Amazon Machine Learning

Machine Learning, Software Engineering 1904 views

Update: Amazon has rolled this functionality into their SageMaker product.

AWS ML alert

I was able to test out Amazon's new Machine Learning capability. I had already set up an AWS account previously when researching options for a previous project.

I walked through their banking example which does a binary classification. The example has you uploading a dataset to S3, creating a datasource, creating a model and running predications. All of this was done via their web application interface. Though, more finer-grained control can be achieve by programmatically interacting with their API.

AWS ML Jobs

Amazon can automatically split your datasource into test cases (70/30). After the model is created, you can adjust your score threshold.

AWS ML threshold

This particular model (using the provided data) had a quality score (aka Area Under Curve) of 0.94 which was deemed "extremely good". However, I could not find anywhere which algorithm it used.

Looking at one of the log files, I can see the model processed my 4,119-row batch data file successfully:

15/04/13 17:06:28 INFO: BATCH_PREDICTION bp-bp-fGzXCjPIo83 started
15/04/13 17:06:28 INFO: Processing file s3://xxx/banking-batch.csv ...
15/04/13 17:06:32 INFO: Number of records processed without error : 4119
15/04/13 17:06:32 INFO: Number of bad records : 0
15/04/13 17:06:32 INFO: BATCH_PREDICTION bp-bp-fGzXCjPIo83 completed.

Here's a snippet of the prediction results, which were generated on S3:

AWS ML prediction results

The rows correspond to the rows in the submitted data. Though, you can also identify an ID column which Amazon can include in the results.
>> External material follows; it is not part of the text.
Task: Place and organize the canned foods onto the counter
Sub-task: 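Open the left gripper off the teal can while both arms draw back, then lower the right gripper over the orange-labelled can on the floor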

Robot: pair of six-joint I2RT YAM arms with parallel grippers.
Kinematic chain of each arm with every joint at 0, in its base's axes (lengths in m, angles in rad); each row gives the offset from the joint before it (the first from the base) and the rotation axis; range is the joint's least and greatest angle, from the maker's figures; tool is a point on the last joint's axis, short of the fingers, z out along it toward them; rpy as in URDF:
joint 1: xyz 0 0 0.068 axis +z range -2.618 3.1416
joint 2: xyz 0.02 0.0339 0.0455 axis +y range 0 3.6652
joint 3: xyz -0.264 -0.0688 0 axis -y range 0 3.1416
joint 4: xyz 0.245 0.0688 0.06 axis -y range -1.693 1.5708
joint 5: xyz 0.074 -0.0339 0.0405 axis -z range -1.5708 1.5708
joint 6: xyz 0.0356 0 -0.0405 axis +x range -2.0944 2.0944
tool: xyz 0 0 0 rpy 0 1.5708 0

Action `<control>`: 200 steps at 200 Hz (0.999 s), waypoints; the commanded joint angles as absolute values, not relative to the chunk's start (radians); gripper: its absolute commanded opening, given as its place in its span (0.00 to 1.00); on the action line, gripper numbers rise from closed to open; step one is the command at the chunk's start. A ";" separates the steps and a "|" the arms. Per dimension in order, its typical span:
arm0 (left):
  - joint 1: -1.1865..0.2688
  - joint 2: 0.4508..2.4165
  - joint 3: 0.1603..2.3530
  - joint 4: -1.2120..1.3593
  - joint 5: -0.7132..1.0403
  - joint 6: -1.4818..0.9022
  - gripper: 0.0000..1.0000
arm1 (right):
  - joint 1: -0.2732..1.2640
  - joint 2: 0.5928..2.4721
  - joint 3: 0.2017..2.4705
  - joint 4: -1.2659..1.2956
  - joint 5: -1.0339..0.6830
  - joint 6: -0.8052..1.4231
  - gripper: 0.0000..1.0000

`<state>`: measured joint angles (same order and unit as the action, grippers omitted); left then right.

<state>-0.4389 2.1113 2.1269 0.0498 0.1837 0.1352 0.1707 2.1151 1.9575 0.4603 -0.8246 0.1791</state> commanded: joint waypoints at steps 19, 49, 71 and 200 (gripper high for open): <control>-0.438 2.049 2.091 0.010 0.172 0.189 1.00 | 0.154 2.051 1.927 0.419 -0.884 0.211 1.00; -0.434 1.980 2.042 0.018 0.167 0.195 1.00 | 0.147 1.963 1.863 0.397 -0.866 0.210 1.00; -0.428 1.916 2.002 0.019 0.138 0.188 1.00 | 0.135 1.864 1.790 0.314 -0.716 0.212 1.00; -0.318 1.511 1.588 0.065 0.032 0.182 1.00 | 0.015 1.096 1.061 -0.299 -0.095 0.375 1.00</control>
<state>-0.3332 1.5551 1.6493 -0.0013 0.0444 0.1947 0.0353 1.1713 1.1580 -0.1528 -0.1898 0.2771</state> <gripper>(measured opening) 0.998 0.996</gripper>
It's up to the Analyst to determine what to do with the results.

Amazon ML is an interesting tool in the arsenal of tools a Data Scientist has access too. However, I believe it only becomes truly useful when big data is an issue. It's better to rely upon Amazon's elastic infrastructure and computing power. The lack of options and black-box nature of the tool is a drawback. Most Data Scientists will want to know the details, and control various aspects of the algorithmic pipeline.

Microsoft and Google also offer cloud-based, Predictive Analytics products as well. I would recommend evaluating each individually, on an as-needed basis. Overall though, I am more likely to lean towards Amazon's cloud services, since they have the lionshare of cloud market and have been doing it for the longest.